Simply Business’ Data & Analytics Platform

At Simply Business, using data and analytics to make informed decisions is deeply embedded in how we work. To enable and foster this data-led culture, we have built a modern data and analytics platform tailored to our needs. This platform is shaped around three principles:

  • Owning the data: Data is a highly valuable and strategic asset. Owning, managing and knowing how to leverage it is essential to our success.
  • One platform: To leverage data effectively, it must be centralised in a single platform for easy access, reuse, and to enable a shared understanding. Silos, both internal and external, are the top reason why companies fail to realise value from data.
  • Data & Analytics is everyone’s job: We strive to empower all departments with the data and knowledge they need in order to make decisions on their own. This is the only way to be agile and move fast.
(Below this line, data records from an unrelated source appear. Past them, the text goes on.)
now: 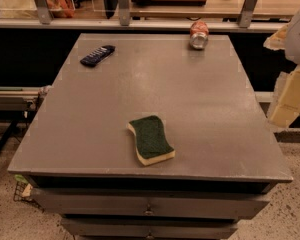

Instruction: Move rxbar blueberry near sponge

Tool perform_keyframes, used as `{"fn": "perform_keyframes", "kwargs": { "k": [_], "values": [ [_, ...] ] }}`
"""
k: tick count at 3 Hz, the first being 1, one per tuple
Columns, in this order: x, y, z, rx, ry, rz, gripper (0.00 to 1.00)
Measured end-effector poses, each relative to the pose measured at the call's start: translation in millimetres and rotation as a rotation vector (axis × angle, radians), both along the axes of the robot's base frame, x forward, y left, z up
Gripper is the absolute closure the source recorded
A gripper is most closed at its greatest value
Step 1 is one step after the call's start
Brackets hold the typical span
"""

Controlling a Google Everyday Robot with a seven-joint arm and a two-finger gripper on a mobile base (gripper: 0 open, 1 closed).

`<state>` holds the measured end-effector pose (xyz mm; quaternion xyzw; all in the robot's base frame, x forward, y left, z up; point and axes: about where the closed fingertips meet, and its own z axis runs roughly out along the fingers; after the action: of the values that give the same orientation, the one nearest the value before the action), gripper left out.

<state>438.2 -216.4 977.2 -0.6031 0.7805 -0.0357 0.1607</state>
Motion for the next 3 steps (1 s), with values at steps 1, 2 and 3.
{"fn": "perform_keyframes", "kwargs": {
  "k": [1,2,3],
  "values": [
    [0,0,0,0.0,0.0,0.0,0.0],
    [4,-8,4,0.02,-0.012,-0.015,0.0],
    [17,-19,-2,0.092,-0.034,-0.046,0.0]
  ]
}}
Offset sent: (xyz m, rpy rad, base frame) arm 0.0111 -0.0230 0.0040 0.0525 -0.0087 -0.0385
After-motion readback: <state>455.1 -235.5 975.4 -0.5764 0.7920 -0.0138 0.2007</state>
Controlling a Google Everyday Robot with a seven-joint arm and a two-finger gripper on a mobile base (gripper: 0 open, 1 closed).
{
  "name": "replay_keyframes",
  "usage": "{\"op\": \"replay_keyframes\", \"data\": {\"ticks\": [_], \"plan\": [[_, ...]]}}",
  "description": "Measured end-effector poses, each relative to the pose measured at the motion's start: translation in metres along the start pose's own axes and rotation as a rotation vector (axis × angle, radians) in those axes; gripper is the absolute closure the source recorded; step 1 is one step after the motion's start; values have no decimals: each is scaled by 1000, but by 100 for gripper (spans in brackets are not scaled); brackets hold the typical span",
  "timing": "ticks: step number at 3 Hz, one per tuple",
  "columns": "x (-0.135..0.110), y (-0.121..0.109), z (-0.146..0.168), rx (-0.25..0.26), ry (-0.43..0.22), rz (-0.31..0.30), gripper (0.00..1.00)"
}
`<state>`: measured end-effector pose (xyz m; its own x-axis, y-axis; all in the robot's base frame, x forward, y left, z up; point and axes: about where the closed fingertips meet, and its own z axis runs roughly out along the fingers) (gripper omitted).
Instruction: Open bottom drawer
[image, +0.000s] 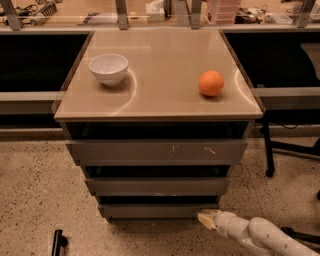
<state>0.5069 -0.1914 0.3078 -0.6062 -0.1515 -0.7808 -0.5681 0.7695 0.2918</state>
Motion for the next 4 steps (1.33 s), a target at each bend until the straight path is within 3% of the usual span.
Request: {"op": "replay_keyframes", "data": {"ticks": [1, 2, 3, 4], "plan": [[0, 0, 0, 0, 0, 0, 89], [0, 0, 0, 0, 0, 0, 100], [0, 0, 0, 0, 0, 0, 100], [8, -9, 15, 69, -42, -26, 100]]}}
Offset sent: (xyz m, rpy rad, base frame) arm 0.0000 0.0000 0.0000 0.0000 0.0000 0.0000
The following diagram represents the data flows and the platform architecture:

data_flows

Transactional Data

On the transactional side, Kafka is our data backbone for asynchronous communication. We are slowly but surely moving from a monolithic to a distributed architecture to increase team agility. As we do it, we are getting inspiration from the data mesh paradigm to ensure that teams own the data of the services they create, while following a common approach to data governance.

A key piece for this standardisation is our schema registry, which is derived from the Snowplow open source registry and based on JSON Schema. Engineers from across the company use it on a daily basis to collaborate on data definitions.

For our main data pipelines and real-time data management tools we are increasingly using KotlinKafka Streams, and Spring Boot. These technologies, in addition to improvements in our containerised CI/CD pipeline, have enabled us to increase team velocity and decrease the time needed to onboard new developers.

Eventification is an interesting project that allows us to bridge the analytics and the transactional world. We use it to check for complex conditions in our data warehouse and then fire domain events for the matching records. Those events are then consumed by transactional applications and trigger downstream processes.

Big Data & Analytics

For big data processing, we have standardised our stack around dbtAirflow and Snowflake. They have allowed us to massively increase our development speed while strengthening our data governance practices. We are using them for all batch data processing needs: data modelling, analytics, reporting and data science.

In fact, we are building a multi-tenant analytics platform around these tools for other teams and departments. It’s hard to overemphasise the benefits of a shared toolset, which allows anyone to easily find, understand, reuse, and improve data sets.

For business intelligence and simple exploratory analysis, our main tool is Looker. All departments in the company have dashboards and Looker Explores that allow them to understand and react to what happens in their area.

We are leveraging SQL Server Analysis Services for financial, budgeting and planning matters. It provides quick access to top-level information and native Excel integration. We are looking for ways to better integrate this piece with the rest of the stack to simplify maintenance, but we haven’t found a good solution for the Excel integration and writeback support.

To ingest and safely share data with partners, we built a system that we called AERIE IO. It provides many of the standard connectors that you can expect from such a tool and it allows teams to implement custom API integrations. We are also starting to leverage Snowflake Secure Data Sharing, which avoids copying data among many other benefits.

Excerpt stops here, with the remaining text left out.